Synthetic Simulator for Surgical Training in Tracheostomy and Open Airway Surgery
- PMID: 33452681
- DOI: 10.1002/lary.29359
Synthetic Simulator for Surgical Training in Tracheostomy and Open Airway Surgery
Abstract
Objective(s): To create and validate a synthetic simulator for teaching tracheostomy and laryngotracheal reconstruction (LTR) using anterior costal cartilage and thyroid ala cartilage grafts.

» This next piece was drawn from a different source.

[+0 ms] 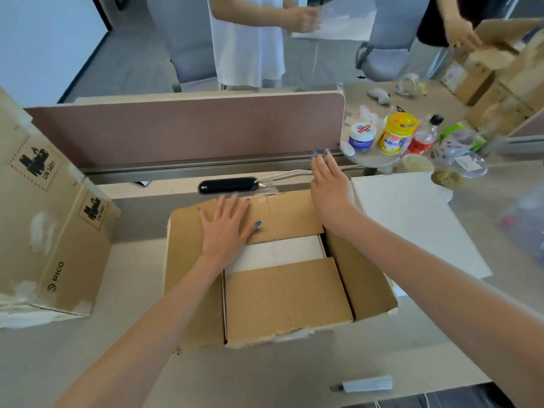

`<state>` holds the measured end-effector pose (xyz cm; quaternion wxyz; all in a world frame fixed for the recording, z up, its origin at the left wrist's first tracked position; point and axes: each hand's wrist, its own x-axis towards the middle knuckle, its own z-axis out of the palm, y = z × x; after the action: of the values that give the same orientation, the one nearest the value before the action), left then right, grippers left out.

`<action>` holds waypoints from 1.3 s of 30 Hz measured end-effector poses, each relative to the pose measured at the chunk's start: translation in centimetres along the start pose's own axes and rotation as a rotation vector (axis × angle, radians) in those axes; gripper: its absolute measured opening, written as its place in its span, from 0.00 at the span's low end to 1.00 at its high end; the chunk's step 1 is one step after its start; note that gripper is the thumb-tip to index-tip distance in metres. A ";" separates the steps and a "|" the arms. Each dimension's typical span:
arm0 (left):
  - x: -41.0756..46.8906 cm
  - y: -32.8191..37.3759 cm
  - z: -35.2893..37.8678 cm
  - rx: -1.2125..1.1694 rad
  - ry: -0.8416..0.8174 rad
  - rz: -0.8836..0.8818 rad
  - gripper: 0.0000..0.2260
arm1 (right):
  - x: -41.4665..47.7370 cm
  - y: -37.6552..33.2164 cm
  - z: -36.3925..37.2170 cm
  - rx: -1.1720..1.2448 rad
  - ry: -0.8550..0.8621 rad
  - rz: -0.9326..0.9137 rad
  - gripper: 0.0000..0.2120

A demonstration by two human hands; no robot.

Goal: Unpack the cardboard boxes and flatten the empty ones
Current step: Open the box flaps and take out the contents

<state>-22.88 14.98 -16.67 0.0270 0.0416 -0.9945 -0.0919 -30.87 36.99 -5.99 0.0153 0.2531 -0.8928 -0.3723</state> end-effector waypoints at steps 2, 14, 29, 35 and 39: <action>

Methods: A late adolescent/adult neck and airway simulator was constructed based on CT scans from a cadaver and a live patient. Images were segmented to create three-dimensional printed molds from which anatomical parts were casted. To evaluate the simulator, expert otolaryngologists - head and neck surgeons performed tracheostomy and LTR using anterior costal cartilage and thyroid ala cartilage grafts on a live anesthetized porcine model (gold standard) followed by the synthetic simulator. They evaluated each model for face validity (realism and anatomical accuracy) and content validity (perceived effectiveness as a training tool) using a five-point Likert scale. For each expert, differences for each item on each simulator were compared using Wilcoxon Signed-Rank tests with Sidak correction.
Results: Nine expert faculty surgeons completed the study. Experts rated face and content validity of the synthetic simulator an overall median of 4 and 5, respectively. There was no difference in scores between the synthetic model and the live porcine model for any of the steps of any of the surgical procedures.
Conclusion: The synthetic simulator created for this study has high face and content validity for tracheostomy and LTR with anterior costal cartilage and thyroid ala cartilage grafts and was not found to be different than the live porcine model for these procedures.
Level of evidence: 5 Laryngoscope, 131:E2378-E2386, 2021.
Keywords: Awsim; Simulator; adolescent; adult; airway; children; cricoid split; graft; laryngotracheal reconstruction; laryngotracheoplasty; open; pediatric; simulation; tracheostomy; tracheotomy.
© 2021 The American Laryngological, Rhinological and Otological Society, Inc.